Print the line containing "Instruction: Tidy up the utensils" and every later line of the records. Keep each one exactly as given, ending with the last.

MATERIAL FOR THIS EXERCISE
◇ ◇ ◇ ◇

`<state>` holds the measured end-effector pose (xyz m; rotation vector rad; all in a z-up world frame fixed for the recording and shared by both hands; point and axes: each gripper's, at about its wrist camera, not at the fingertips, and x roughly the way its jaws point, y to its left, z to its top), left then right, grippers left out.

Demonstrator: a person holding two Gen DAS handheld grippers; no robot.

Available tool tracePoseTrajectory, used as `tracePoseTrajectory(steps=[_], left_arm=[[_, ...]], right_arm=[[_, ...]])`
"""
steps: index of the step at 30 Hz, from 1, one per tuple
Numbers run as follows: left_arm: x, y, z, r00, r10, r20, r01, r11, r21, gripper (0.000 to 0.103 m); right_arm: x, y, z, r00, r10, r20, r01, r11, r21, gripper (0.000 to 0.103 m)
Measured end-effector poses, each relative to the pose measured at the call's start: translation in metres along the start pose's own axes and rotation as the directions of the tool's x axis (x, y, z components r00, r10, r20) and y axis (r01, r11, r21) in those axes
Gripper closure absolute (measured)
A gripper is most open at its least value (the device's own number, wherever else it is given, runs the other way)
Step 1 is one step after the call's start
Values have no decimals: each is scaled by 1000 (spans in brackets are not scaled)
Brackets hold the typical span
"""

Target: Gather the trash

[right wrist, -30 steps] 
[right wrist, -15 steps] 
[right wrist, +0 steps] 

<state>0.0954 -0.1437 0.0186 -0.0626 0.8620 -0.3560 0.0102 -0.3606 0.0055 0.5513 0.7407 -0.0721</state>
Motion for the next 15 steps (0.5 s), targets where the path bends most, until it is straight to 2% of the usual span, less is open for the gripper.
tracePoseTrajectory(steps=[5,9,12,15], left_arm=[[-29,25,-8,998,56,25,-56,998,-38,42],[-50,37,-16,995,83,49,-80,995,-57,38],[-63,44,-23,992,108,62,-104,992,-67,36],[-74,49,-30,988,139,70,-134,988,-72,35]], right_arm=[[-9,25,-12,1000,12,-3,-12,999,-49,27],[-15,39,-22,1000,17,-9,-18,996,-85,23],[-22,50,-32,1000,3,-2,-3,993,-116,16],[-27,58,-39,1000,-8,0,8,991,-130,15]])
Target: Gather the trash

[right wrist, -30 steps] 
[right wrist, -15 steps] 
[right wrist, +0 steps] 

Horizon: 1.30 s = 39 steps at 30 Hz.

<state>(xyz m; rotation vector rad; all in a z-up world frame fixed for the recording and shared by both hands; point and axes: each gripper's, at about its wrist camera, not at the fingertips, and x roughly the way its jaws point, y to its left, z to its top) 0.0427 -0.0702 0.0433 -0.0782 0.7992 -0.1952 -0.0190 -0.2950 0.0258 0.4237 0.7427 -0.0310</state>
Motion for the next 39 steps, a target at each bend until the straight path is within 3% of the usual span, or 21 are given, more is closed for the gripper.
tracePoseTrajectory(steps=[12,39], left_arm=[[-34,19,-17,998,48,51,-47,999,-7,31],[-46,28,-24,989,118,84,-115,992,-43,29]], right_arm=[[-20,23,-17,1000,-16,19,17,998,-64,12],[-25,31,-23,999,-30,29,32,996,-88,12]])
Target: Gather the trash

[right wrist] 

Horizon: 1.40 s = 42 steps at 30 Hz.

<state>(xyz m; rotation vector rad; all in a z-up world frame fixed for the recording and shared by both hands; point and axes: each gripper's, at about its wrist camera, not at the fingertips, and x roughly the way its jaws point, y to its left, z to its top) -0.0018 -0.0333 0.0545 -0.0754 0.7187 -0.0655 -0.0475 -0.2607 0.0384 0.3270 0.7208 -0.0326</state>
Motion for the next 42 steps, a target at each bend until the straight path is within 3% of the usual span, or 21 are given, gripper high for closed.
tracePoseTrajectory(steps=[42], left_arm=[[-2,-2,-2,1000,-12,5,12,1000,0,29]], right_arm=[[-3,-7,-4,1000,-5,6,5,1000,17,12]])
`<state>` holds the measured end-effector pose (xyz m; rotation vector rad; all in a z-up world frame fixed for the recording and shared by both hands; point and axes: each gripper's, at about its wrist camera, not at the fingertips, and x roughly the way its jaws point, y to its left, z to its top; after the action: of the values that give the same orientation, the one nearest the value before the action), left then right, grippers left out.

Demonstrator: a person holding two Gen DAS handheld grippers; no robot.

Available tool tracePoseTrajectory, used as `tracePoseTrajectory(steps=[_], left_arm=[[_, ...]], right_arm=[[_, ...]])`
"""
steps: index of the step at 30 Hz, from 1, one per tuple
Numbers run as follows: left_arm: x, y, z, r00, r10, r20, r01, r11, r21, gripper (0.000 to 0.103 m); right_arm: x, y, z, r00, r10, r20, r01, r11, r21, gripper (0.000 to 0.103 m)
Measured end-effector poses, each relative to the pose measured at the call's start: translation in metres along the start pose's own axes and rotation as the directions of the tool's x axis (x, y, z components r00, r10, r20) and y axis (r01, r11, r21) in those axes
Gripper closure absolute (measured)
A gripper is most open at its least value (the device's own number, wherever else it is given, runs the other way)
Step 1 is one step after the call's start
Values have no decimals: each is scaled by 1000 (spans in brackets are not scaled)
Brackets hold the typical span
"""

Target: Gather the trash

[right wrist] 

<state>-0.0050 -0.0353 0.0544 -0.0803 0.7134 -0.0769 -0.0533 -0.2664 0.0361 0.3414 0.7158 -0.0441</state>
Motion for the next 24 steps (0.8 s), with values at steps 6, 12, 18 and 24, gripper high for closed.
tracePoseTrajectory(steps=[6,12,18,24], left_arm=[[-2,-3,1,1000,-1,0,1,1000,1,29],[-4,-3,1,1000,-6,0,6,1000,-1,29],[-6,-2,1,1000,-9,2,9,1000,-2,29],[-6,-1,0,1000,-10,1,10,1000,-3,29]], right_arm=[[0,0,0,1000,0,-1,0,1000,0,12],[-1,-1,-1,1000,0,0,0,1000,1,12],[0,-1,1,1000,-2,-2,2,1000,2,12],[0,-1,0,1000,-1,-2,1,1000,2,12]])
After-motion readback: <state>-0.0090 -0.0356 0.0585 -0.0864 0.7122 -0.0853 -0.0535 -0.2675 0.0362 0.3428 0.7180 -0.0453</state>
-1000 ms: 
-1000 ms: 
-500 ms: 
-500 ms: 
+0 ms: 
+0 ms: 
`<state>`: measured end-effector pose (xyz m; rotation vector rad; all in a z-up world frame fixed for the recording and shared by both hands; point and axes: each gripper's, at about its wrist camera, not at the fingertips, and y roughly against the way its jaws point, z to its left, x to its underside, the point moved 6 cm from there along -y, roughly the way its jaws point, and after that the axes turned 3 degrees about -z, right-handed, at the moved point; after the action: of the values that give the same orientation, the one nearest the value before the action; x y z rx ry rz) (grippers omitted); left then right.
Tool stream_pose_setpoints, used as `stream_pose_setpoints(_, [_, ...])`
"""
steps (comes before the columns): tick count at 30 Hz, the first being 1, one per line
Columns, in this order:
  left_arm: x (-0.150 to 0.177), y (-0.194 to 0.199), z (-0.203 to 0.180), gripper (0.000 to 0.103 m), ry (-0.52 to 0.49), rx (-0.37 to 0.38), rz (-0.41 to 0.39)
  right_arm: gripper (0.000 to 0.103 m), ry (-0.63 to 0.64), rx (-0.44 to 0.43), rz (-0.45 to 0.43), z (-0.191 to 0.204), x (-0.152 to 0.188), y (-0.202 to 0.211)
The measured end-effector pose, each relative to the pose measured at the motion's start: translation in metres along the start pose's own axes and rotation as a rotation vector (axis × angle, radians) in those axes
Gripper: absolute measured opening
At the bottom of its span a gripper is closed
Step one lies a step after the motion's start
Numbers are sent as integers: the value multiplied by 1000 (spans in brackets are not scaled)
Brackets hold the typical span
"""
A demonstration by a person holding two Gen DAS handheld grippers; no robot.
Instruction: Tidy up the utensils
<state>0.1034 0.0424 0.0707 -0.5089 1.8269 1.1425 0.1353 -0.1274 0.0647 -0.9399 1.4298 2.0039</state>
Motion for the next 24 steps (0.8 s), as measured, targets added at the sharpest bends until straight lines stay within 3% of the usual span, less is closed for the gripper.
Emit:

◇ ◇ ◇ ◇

SOLUTION TO THIS EXERCISE
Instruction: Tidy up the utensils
<state>0.1034 0.0424 0.0707 -0.5089 1.8269 1.1425 0.1353 -0.1274 0.0647 -0.9399 1.4298 2.0039</state>
Motion for the next 24 steps (0.8 s), as measured, targets added at the sharpest bends until straight lines stay within 3% of the usual span, less is closed for the gripper.
Emit:

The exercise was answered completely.